» TASK PROMPT
Please repeat the records below exactly, from the first line through the line containing "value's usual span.", and nothing more.

━━━━━ SOURCE DATA ━━━━━

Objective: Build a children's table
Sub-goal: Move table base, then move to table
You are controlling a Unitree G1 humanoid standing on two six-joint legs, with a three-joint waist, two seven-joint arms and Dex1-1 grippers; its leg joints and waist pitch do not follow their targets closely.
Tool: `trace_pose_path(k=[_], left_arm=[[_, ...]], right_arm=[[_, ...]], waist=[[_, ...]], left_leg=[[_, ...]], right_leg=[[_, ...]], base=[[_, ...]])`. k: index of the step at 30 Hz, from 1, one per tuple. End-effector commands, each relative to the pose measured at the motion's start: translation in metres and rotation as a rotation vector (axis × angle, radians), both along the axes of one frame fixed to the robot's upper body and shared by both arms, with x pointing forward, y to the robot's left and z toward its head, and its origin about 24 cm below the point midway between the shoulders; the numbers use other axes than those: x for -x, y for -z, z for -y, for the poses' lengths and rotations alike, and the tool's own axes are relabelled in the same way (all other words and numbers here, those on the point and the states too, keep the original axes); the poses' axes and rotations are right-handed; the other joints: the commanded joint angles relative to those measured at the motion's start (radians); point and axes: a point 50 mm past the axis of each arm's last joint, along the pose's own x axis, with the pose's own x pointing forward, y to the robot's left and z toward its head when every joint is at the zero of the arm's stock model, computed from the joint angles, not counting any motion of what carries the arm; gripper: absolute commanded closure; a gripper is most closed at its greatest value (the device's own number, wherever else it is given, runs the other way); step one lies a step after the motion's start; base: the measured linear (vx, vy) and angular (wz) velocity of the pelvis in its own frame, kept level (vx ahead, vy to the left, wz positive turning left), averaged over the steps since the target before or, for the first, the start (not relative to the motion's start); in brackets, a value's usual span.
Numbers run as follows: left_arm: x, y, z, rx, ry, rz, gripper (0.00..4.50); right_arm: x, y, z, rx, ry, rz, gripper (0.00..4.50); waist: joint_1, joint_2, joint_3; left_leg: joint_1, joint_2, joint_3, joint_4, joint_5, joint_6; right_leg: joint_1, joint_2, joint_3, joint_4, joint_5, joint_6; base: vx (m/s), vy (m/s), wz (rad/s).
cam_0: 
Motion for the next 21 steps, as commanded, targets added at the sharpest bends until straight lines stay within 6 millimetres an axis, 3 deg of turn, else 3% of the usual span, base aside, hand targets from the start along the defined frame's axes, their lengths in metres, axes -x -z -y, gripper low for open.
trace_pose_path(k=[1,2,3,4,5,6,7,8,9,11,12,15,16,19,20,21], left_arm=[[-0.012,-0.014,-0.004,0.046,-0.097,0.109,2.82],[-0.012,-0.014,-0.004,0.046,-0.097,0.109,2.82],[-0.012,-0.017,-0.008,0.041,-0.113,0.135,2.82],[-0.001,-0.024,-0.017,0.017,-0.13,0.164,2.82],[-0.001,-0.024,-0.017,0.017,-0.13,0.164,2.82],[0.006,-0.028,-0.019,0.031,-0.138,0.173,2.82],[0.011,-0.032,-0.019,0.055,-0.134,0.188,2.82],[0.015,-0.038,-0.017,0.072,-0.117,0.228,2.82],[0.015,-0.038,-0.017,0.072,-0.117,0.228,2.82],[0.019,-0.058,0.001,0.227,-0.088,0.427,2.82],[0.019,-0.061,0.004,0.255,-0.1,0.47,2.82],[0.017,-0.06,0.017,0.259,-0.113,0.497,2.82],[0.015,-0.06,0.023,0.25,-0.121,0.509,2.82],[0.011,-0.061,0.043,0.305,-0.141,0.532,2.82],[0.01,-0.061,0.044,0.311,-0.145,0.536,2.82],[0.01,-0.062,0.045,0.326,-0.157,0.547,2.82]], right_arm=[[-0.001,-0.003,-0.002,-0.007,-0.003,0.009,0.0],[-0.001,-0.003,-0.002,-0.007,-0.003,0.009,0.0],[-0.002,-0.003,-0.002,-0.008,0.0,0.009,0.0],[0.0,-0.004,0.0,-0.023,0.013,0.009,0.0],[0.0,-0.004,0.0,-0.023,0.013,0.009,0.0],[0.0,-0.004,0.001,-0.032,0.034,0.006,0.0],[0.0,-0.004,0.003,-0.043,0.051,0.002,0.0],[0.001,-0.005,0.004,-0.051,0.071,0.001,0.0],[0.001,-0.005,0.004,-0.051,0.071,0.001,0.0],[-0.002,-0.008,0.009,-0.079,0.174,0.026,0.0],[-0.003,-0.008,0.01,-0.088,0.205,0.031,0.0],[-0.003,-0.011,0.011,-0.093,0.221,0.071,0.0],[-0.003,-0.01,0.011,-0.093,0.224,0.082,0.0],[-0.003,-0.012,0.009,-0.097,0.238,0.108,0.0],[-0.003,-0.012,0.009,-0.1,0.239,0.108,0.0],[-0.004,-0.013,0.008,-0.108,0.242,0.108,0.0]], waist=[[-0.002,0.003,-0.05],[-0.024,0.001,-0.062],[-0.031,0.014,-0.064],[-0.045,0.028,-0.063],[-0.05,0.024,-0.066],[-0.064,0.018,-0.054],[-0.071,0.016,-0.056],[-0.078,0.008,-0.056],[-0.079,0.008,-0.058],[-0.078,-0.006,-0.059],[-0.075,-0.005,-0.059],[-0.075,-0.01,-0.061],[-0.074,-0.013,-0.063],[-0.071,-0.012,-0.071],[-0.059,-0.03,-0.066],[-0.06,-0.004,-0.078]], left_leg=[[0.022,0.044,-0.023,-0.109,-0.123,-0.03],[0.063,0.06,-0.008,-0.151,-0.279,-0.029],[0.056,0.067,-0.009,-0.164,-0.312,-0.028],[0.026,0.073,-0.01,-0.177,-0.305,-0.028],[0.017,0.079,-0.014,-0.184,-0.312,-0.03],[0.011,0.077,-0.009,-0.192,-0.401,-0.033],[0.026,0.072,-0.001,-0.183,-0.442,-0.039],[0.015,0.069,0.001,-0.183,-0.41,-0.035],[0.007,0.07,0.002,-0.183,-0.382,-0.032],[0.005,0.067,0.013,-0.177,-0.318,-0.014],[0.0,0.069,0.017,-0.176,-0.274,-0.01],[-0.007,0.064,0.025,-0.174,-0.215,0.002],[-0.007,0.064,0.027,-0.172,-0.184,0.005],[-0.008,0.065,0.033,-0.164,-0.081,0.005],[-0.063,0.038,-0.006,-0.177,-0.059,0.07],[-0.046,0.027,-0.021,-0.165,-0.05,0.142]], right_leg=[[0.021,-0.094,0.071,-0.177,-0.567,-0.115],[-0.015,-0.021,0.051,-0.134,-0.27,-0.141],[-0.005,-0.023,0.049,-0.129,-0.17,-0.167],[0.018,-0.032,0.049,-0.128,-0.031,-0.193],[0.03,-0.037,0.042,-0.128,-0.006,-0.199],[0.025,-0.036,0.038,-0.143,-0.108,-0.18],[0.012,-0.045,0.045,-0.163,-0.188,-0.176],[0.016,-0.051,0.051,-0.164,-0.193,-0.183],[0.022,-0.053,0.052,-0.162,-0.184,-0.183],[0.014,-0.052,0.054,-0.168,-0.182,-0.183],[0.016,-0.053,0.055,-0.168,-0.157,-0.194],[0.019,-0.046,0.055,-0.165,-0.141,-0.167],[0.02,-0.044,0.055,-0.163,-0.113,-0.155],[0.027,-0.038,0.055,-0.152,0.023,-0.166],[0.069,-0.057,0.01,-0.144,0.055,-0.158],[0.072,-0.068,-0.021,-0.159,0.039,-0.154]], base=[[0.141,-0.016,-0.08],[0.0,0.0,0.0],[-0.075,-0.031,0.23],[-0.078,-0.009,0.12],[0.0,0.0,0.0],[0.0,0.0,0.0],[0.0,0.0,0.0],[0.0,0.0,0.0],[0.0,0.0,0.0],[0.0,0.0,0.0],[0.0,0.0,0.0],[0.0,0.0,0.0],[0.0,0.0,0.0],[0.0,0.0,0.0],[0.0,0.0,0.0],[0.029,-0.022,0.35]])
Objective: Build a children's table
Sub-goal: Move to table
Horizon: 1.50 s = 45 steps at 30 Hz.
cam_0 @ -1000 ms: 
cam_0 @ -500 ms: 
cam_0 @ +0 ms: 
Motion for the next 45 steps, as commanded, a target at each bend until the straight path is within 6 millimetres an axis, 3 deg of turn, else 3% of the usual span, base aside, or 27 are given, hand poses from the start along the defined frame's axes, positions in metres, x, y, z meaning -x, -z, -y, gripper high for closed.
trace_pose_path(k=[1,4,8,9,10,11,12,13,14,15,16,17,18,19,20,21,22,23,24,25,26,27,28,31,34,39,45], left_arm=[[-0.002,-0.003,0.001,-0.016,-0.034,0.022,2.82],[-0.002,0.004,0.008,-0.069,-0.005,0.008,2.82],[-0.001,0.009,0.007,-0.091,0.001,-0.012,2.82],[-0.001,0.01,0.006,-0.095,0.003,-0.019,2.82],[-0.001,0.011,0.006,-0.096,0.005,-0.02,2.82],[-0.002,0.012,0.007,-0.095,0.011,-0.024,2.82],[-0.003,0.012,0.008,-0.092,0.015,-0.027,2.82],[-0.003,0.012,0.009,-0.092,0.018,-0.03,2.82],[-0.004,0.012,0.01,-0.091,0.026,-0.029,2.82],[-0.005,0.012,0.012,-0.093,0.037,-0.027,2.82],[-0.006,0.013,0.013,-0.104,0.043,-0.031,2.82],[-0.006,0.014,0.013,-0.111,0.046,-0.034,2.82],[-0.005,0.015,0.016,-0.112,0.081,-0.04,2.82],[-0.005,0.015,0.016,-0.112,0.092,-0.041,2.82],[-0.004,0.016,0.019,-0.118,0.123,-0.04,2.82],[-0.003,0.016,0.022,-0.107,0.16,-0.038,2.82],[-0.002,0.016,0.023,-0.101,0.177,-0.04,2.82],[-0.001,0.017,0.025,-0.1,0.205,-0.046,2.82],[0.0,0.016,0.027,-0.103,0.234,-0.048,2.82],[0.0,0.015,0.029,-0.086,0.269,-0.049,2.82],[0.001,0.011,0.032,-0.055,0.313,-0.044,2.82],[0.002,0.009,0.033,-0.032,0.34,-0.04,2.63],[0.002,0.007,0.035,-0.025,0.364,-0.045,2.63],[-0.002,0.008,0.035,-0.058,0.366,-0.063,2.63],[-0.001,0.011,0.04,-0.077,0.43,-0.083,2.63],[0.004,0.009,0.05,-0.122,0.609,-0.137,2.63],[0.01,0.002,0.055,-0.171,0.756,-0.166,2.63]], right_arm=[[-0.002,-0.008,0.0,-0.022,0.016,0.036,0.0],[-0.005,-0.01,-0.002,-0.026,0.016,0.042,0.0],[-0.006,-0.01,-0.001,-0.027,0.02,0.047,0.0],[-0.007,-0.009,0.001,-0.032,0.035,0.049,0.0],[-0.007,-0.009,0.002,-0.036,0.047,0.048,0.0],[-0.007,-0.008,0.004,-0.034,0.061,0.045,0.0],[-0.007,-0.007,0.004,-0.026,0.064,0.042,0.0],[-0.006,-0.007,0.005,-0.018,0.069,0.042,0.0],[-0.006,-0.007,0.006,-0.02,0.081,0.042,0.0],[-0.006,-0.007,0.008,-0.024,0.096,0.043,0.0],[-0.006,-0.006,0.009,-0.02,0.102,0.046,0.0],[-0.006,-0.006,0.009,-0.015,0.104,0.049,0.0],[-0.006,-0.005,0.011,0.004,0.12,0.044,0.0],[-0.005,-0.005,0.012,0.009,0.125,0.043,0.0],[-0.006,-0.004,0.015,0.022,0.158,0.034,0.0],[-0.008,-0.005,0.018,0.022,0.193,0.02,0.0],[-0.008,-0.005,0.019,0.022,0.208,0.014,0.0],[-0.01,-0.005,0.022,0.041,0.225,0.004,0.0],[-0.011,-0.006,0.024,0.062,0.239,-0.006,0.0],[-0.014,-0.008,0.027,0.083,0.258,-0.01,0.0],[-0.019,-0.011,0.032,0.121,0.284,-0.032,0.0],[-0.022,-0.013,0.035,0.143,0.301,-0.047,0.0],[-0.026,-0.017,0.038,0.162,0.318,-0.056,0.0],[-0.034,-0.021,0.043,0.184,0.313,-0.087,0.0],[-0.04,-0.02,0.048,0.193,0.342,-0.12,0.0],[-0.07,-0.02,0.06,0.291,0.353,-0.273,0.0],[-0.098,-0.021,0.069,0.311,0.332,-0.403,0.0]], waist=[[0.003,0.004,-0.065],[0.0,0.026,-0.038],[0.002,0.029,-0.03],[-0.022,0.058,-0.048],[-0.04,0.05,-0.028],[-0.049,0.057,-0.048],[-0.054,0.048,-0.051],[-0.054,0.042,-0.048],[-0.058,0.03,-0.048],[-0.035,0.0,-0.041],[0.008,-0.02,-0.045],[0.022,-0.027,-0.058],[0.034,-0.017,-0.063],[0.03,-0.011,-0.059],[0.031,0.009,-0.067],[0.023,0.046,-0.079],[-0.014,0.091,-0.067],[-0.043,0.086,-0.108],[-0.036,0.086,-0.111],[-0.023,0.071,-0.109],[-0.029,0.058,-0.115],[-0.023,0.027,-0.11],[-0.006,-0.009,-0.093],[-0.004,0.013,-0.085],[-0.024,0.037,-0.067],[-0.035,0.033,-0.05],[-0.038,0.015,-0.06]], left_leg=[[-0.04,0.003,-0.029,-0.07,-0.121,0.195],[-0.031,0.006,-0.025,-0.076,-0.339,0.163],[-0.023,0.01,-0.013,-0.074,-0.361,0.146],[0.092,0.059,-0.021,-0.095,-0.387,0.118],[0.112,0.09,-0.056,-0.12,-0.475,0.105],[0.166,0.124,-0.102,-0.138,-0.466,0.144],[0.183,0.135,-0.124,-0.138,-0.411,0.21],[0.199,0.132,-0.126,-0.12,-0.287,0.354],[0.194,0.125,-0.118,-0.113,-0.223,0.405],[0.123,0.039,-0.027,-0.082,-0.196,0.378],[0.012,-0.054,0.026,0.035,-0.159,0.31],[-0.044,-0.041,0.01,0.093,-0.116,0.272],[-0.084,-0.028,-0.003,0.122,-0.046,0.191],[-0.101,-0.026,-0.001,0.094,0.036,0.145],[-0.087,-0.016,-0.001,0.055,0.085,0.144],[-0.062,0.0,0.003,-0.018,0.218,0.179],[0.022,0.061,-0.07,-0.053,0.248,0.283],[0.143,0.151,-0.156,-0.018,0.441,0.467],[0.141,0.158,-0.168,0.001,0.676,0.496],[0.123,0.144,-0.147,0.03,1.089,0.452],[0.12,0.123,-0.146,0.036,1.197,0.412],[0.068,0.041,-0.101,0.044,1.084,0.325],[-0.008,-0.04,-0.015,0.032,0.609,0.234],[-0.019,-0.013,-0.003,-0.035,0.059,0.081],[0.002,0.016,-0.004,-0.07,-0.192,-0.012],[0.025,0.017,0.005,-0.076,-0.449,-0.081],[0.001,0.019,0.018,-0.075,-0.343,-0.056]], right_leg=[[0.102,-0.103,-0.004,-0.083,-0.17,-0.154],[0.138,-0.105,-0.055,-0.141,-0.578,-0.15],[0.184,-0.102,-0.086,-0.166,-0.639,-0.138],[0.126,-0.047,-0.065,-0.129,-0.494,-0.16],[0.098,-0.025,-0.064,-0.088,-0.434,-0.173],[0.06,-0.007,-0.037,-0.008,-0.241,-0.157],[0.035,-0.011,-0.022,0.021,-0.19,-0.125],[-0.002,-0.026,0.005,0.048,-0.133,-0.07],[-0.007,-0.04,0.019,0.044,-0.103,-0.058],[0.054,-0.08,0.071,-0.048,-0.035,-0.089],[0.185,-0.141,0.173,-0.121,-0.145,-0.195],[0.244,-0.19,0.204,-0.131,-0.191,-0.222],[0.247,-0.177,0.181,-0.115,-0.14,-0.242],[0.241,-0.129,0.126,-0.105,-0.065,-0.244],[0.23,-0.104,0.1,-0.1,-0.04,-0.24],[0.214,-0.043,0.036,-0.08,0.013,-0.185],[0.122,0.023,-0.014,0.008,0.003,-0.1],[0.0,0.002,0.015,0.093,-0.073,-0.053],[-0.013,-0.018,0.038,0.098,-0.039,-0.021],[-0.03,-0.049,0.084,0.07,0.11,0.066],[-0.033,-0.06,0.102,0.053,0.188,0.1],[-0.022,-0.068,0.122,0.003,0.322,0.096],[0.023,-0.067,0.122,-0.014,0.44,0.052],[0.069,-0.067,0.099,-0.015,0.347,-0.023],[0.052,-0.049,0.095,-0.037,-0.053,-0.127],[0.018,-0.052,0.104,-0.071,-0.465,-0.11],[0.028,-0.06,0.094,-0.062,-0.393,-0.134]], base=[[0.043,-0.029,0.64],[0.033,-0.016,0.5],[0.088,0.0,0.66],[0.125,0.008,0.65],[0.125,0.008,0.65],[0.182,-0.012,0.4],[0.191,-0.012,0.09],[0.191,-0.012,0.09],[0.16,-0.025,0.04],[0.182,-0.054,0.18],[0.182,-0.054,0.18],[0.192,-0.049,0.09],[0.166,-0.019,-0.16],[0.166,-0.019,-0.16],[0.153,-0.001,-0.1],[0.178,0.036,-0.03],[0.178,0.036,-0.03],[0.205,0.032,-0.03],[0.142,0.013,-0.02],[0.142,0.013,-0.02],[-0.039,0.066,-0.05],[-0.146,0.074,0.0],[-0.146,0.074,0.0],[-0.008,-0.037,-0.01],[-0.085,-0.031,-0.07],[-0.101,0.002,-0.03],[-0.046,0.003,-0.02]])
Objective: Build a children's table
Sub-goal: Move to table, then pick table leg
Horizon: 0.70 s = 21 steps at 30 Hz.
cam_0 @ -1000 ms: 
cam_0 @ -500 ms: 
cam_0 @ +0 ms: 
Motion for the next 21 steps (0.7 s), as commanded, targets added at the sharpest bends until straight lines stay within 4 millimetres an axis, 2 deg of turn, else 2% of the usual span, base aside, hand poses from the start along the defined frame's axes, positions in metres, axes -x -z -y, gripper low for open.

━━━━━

» RESULT
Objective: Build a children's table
Sub-goal: Move table base, then move to table
You are controlling a Unitree G1 humanoid standing on two six-joint legs, with a three-joint waist, two seven-joint arms and Dex1-1 grippers; its leg joints and waist pitch do not follow their targets closely.
Tool: `trace_pose_path(k=[_], left_arm=[[_, ...]], right_arm=[[_, ...]], waist=[[_, ...]], left_leg=[[_, ...]], right_leg=[[_, ...]], base=[[_, ...]])`. k: index of the step at 30 Hz, from 1, one per tuple. End-effector commands, each relative to the pose measured at the motion's start: translation in metres and rotation as a rotation vector (axis × angle, radians), both along the axes of one frame fixed to the robot's upper body and shared by both arms, with x pointing forward, y to the robot's left and z toward its head, and its origin about 24 cm below the point midway between the shoulders; the numbers use other axes than those: x for -x, y for -z, z for -y, for the poses' lengths and rotations alike, and the tool's own axes are relabelled in the same way (all other words and numbers here, those on the point and the states too, keep the original axes); the poses' axes and rotations are right-handed; the other joints: the commanded joint angles relative to those measured at the motion's start (radians); point and axes: a point 50 mm past the axis of each arm's last joint, along the pose's own x axis, with the pose's own x pointing forward, y to the robot's left and z toward its head when every joint is at the zero of the arm's stock model, computed from the joint angles, not counting any motion of what carries the arm; gripper: absolute commanded closure; a gripper is most closed at its greatest value (the device's own number, wherever else it is given, runs the other way); step one lies a step after the motion's start; base: the measured linear (vx, vy) and angular (wz) velocity of the pelvis in its own frame, kept level (vx ahead, vy to the left, wz positive turning left), averaged over the steps since the target before or, for the first, the start (not relative to the motion's start); in brackets, a value's usual span.

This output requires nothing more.